Abstract
Slow speed of the Next-Generation sequencing data analysis, compared to the latest high throughput sequencers such as HiSeq X system, using the current industry standard genome analysis pipeline, has been the major factor of data backlog which limits the real-time use of genomic data for precision medicine. This study demonstrates the DRAGEN Bio-IT Processor as a potential candidate to remove the “Big Data Bottleneck”. DRAGENTM accomplished the variant calling, for ~40× coverage WGS data in as low as ~30 minutes using a single command, achieving the over 50-fold data analysis speed while maintaining the similar or better variant calling accuracy than the standard GATK Best Practices workflow. This systematic comparison provides the faster and efficient NGS data analysis alternative to NGS-based healthcare industries and research institutes to meet the requirement for precision medicine based healthcare.
Highlights
With the emergence of the 2nd generation high throughput Generation Sequencing (NGS) platforms as well as accurate and consistent identification of the genomic variants, the use of the personal genome sequencing information for the diagnostic and prognostic purpose has become the reality [1] [2]

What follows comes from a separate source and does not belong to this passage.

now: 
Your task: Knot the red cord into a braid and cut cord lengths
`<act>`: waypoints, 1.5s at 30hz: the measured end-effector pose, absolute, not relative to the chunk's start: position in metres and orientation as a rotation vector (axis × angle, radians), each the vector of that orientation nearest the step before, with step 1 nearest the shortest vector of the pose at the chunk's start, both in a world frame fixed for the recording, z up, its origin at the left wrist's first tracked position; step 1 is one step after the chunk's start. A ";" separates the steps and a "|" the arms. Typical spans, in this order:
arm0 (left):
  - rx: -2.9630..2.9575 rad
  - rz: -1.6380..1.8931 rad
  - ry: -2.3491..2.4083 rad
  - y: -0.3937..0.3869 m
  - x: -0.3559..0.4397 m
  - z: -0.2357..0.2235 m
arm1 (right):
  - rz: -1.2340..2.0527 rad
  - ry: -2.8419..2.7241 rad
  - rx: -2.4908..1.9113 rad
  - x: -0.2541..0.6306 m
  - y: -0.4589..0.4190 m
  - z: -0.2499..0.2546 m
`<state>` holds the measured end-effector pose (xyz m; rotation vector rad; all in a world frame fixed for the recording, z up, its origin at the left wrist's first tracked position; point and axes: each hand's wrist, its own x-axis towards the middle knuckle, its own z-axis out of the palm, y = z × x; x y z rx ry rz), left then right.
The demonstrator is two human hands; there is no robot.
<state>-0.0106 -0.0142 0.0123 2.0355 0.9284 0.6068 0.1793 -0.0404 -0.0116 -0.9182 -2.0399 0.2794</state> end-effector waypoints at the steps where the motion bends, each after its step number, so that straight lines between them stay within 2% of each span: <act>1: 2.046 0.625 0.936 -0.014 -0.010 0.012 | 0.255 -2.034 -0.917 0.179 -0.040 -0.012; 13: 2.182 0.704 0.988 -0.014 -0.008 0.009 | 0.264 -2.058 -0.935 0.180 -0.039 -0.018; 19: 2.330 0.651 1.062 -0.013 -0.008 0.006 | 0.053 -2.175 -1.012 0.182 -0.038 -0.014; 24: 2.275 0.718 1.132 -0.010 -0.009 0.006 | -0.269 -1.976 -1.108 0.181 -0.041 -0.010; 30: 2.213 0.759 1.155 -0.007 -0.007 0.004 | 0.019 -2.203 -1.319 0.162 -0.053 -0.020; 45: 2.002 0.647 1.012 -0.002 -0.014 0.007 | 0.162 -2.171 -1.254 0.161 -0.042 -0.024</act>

Slow speed of the Next-Generation sequencing data analysis, compared to the latest high throughput sequencers such as HiSeq X system, using the current industry standard genome analysis pipeline, has been the major factor of data backlog which limits the real-time use of genomic data for precision medicine
The variant calling efficiencies of the two pipelines were evaluated by comparing variants with the GIABv2.19 high confidence call-set [12] [13]. These studies demonstrate that the employment of the DRAGEN Bio-IT processor decreased the Whole Genome Sequencing (WGS) Next Generation Sequencing (NGS)-data analysis time to just ~40 minute while achieving the equivalent or better genotype variant calling accuracy than the standard Genome Analysis Toolkit (GATK) Best Practices workflow
Summary
With the emergence of the 2nd generation high throughput Generation Sequencing (NGS) platforms as well as accurate and consistent identification of the genomic variants, the use of the personal genome sequencing information for the diagnostic and prognostic purpose has become the reality [1] [2]. The most commonly used Genome Analysis Toolkit (GATK) best practice pipelines requires several hours to several days to analyze one human whole genome sequencing data, depending on the available processors. Several cloud-based solutions, such as GenomePilot by Appistry [9], etc., to accelerate NGS-data analysis platform to speed-up the analysis has been introduced This conventional cluster approach requires expensive computer system, maintenance and monitoring. The variant calling efficiencies of the two pipelines were evaluated by comparing variants with the GIABv2.19 high confidence (truth) call-set [12] [13] These studies demonstrate that the employment of the DRAGEN Bio-IT processor decreased the WGS NGS-data analysis time to just ~40 minute while achieving the equivalent or better genotype variant calling accuracy than the standard GATK Best Practices workflow
Talk to us
Join us for a 30 min session where you can share your feedback and ask us any queries you have
Disclaimer: All third-party content on this website/platform is and will remain the property of their respective owners and is provided on "as is" basis without any warranties, express or implied. Use of third-party content does not indicate any affiliation, sponsorship with or endorsement by them. Any references to third-party content is to identify the corresponding services and shall be considered fair use under The CopyrightLaw.